No statistical differences in SRe/SRa and E/SRe ratios were observed, however they had significant correlation with NTPBNP level and tissue Doppler parameters. The best cut-off value of E/SRe ratio to detect diastolic dysfunction in HCV group was 0.91, with 75% sensitivity and 100% specificity.
Conclusion and recommendation
This data show the first direct evidence that HCV infection causes diastolic dysfunction without any other predisposing factors, probably due to chronic inflammatory reaction with mild fibrosis in the heart. Previous studies did not follow strict inclusion and exclusion criteria that confirm the independent role of HCV to cause diastolic dysfunction. Tissue Doppler was more sensitive to diagnose diastolic dysfunction than conventional Doppler.
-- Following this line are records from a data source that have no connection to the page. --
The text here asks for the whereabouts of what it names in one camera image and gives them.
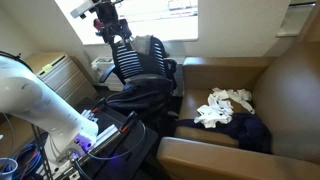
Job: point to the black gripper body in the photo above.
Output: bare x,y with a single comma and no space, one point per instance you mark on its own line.
106,11

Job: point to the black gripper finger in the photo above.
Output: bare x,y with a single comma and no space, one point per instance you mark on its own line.
107,33
124,29

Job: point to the black backpack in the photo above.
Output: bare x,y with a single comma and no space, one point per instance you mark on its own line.
143,93

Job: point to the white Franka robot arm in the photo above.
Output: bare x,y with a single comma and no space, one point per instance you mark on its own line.
30,100

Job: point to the grey cloth on chair back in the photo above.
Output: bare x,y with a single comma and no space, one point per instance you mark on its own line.
142,44

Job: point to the black mesh office chair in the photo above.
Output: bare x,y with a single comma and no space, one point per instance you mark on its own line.
130,63

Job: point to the red object on windowsill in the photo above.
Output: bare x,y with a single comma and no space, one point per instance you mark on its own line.
97,24

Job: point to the window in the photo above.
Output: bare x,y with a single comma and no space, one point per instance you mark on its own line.
160,23

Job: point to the beige drawer cabinet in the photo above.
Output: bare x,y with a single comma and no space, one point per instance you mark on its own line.
63,80

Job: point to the yellow sticky note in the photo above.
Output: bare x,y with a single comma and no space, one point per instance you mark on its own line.
47,67

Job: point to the black orange clamp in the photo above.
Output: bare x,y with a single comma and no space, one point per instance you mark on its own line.
99,106
128,121

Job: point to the black robot table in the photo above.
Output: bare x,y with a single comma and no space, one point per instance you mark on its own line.
133,150

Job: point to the white crumpled cloth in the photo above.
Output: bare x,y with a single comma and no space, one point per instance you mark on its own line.
213,113

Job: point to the white cloth strips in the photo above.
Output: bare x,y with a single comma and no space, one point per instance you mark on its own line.
238,96

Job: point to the black tripod stand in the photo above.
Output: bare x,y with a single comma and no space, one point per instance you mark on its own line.
41,150

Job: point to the navy blue garment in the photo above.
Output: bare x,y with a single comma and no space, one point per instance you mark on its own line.
246,130

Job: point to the white cup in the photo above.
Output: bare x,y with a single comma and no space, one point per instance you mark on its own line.
7,168

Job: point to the tan leather armchair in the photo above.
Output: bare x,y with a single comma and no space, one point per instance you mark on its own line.
286,106

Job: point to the white wall radiator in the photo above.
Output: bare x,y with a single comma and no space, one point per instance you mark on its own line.
101,65

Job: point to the aluminium mounting rail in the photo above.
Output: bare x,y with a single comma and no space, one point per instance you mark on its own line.
103,138
Keywords: Hepatitis C virus, Cardiomyopathy, Diastolic dysfunction, Tissue Doppler imaging, Strain rate imaging, NTproBNP
1. Introduction
Hepatitis C virus (HCV) is the cause of many different forms of heart diseases worldwide. Up till now, few cardiologists are aware of (HCV) as an etiology of heart disease and its treatment. HCV infection is seen globally, and is often undetected and therefore untreated. The burden of HCV-derived heart diseases is global, with higher prevalence in Asia, Africa, and low- and middle-income countries. Egypt has the highest prevalence of HCV in the world, apparently due to previous mass parenteral anti-schistosomal therapy (Deffic-Burban et al., 2006). HCV derived heart diseases are chronic, persistent, and devastating diseases (Matsumori et al., 2006).
The myocardium may be the target of several types of viral infections. Recently, the importance of hepatitis C virus (HCV) infection has been noted in patients with hypertrophic cardiomyopathy, dilated cardiomyopathy, myocarditis and left ventricular (LV) diastolic dysfunction (Raedle-Hurst et al., 2008; Henriksen and Møller, 2009).
Because of its high reproducibility, feasibility, and relatively preload-independence, tissue Doppler recording of the early diastolic mitral annular velocity (Ea) in conjunction with the mitral inflow velocity (E) has become the first line of diastolic evaluation. Myocardial relaxation is impaired in almost all patients with diastolic dysfunction, which is best assessed by the Ea velocity of the mitral annulus using tissue Doppler imaging (TDI). While early diastolic trans-mitral velocity (E) increases progressively as LV filling pressure increases, the mitral annular Ea velocity remains decreased at all stages of diastolic dysfunction (Thomas and Marwick, 2007).
Other recent tool is demonstrated to assess LV diastolic function which is strain and strain rate imaging, Strain, in daily language means, “stretching”. In scientific usage, the definition is extended to mean “deformation” (Asbjørn Støylen, 2005).
Extending the utility of BNP as a diagnostic marker to screen for asymptomatic or preclinical ventricular dysfunction according to the ACC/AHA guidelines (Hunt et al., 2005) in the general population has not proved cost-effective as the prevalence of heart failure is low. However, if the test is used in patients stratified for risk using clinical criteria, BNP has proved useful to “rule out” ventricular dysfunction, thus eliminating the need for other more expensive diagnostic tests in this group (Yamamoto et al., 2000).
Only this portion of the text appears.